Please find every line of the listing below where "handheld" occurs and copy it.

○ ○ ○ ○ ○

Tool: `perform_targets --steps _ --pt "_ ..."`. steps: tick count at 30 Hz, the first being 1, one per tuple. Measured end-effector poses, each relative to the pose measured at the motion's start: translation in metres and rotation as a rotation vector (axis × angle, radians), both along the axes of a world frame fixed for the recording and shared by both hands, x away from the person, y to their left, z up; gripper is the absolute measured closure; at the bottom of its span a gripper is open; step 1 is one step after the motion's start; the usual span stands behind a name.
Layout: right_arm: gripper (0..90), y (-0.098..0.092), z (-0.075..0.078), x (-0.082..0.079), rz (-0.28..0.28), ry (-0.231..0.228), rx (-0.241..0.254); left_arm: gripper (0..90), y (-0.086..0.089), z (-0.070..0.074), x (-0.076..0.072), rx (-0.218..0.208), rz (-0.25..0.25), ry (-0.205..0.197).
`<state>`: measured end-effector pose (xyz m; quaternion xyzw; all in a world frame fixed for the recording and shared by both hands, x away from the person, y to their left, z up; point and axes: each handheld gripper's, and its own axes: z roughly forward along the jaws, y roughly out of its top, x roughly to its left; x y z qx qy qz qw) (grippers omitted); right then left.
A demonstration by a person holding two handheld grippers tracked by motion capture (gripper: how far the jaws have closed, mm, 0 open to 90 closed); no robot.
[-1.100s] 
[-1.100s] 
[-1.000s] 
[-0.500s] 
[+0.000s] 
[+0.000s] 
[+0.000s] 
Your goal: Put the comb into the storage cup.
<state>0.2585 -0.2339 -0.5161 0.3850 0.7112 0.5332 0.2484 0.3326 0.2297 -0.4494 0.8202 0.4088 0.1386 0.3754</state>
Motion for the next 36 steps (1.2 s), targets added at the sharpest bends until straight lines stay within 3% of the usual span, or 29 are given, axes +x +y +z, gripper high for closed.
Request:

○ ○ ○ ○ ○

• [Written solution]
`<state>`: measured end-effector pose (xyz m; quaternion xyzw; all in a world frame fixed for the recording and shared by both hands, x away from the person, y to their left, z up; point and axes: each handheld gripper's, and its own axes: z roughly forward along the jaws, y roughly out of its top, x roughly to its left; x y z qx qy qz qw) (grippers omitted); right then left.
A demonstration by a person holding two handheld grippers tracked by motion capture (gripper: how far the jaws have closed, mm, 0 open to 90 closed); no robot.

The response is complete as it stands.